They came to Central Regional High School by the hundreds on Sunday morning. Most were weary and battered by almost three weeks of lives uprooted by Hurricane Sandy.
They came from Good Luck Point, Glen Cove, Bayville, South Seaside Park and Pelican Island.
But inside the school gym they found faith, hope and charity, provided by volunteers from the nonprofit Buddhist Tzu Chi Foundation. Tzu Chi literally means "compassionate relief."
Each resident who passed a police checkpoint and provided proof they lived in storm-shattered sections of Berkeley Township received up to $600 in debit gift cards, a fleece blanket, toiletries, toothbrushes, smiles and words of encouragement.
Steven Huang, Tzu Chi's chief of operations, flew in from Taiwan to help coordinate efforts across New Jersey.
"God bless America," he said. "God bless all of you."
Tzu Chi's United States headquarters is in San Dimas, California and oversees more than 80 offices around the country. Volunteers pay for their own gas and hotel rooms when they respond to disasters, said Kevin Hsing Tao-Dai.
"Most of the volunteers here are from New Jersey," he said. "We all have jobs. If we do travel for events like this, we pay our own way."
The volunteers spanned out across different areas of the Central Regional gym, directing residents to verification stations. They guided residents to where they had to go. Many bowed before the people they came to help.
The volunteers had only one request.
They asked residents to take the donation banks included in their distribution bags, and add a little change to them every day. When the banks are filled, the volunteers asked that they donate to the charity of their choice.
"When you are back on your feet again, donate a little every day," one volunteer told the residents. "Pass it on."
Central Regional Schools Superintendent Triantafillos Parlapanides praised the members of the Central Regional Board of Education, who didn't hesitate to offer the high school as a public shelter once power returned.

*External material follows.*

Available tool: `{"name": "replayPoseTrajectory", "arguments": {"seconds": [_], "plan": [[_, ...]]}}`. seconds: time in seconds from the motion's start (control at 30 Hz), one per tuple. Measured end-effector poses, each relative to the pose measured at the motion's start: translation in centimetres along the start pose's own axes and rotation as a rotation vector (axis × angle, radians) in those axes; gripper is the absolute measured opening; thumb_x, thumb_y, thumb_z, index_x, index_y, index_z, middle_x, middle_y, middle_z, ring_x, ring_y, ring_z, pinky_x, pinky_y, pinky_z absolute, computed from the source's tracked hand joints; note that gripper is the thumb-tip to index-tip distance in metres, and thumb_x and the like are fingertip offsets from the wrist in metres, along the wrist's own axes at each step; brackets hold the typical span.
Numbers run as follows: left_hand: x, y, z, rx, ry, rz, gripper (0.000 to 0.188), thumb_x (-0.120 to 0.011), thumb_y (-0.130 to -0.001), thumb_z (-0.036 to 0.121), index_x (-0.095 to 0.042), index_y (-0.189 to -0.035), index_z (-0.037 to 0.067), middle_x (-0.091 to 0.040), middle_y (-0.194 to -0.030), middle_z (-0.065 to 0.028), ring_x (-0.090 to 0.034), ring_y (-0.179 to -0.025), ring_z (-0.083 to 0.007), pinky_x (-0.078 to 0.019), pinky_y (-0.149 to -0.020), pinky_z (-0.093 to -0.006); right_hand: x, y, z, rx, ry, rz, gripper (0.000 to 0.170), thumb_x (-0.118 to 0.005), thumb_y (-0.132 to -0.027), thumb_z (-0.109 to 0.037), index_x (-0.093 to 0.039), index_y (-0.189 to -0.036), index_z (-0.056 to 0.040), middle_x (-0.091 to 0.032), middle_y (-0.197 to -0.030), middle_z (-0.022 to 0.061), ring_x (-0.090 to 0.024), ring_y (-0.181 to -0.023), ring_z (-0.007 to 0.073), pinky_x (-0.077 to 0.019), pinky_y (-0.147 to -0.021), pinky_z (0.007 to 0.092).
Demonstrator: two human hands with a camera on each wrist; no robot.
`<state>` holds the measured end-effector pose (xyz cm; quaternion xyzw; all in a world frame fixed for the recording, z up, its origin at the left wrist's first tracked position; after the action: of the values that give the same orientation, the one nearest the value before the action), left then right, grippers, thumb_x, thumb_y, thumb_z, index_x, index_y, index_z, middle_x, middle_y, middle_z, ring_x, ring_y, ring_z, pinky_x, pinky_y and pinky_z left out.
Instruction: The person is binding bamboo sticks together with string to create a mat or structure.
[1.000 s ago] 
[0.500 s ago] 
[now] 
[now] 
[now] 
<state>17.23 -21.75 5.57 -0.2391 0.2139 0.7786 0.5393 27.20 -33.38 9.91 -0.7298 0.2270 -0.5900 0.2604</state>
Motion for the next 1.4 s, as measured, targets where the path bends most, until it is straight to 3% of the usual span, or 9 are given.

"Three out of our nine members lost their homes," he told the crowd, choking up at times.
What Parlapanides didn't mention is that he lost his own home in Seaside Park.
"We are going to rise again," he said. "I can't applaud this organization enough. It's the little things in life that matter. It's been a long two weeks."
Police Chief Karin T. DiMichele had a message for residents.
"I want you to look at your neighbors," she said. "I want you to be kind to each other. The aftermath of the storm is just as bad as the storm itself."
She praised township officials who gave the police department permission to do whatever had to be done.
"Mayor, I thank you for that," she said to Mayor Carmen F. Amato Jr.
"And Dr. P., who has been here around the clock," DiMichele said, turning to Parlapanides. "I just want to say thank you to Tommy P."
DiMichele also thanked South Toms River Mayor Joseph M. Champagne for helping make it possible for Tzu Chi to come to Bayville.
"If it were not for him and Chief Andrew Izatt notifying me of this organization, we would not be here," DiMichele said.
Amato told the crowd the township was committed to making the rebuilding process "as easy as it can be."
"Thank you so much," he told the volunteers. "Public works has been working 16 hours a day on the cleanup. Our police department is providing security. In times like this, a community comes together. I could not be more proud."
Glen Cove resident Barbara Jacobs sat patiently on the bleachers, waiting for number 157 to be called. A medical transcriptionist at Riverview Hospital in Red Bank, she was flooded out of the Butler Boulevard home she has rented for 22 years.
Her ranch home built on a concrete slab had two and a half feet of water in it.
"There's a lot of mud and sludge," she said. "You could smell it coming up the driveway."
Jacobs doesn't know when, if ever, she will be able to return.
The belongings she managed to save are in a nearby storage facility. The Church of Grace and Peace in Toms River helped her move items out and paid the first two months rent for storage, she said.
"Even before we saw the place, God had already helped us out," Jacobs said.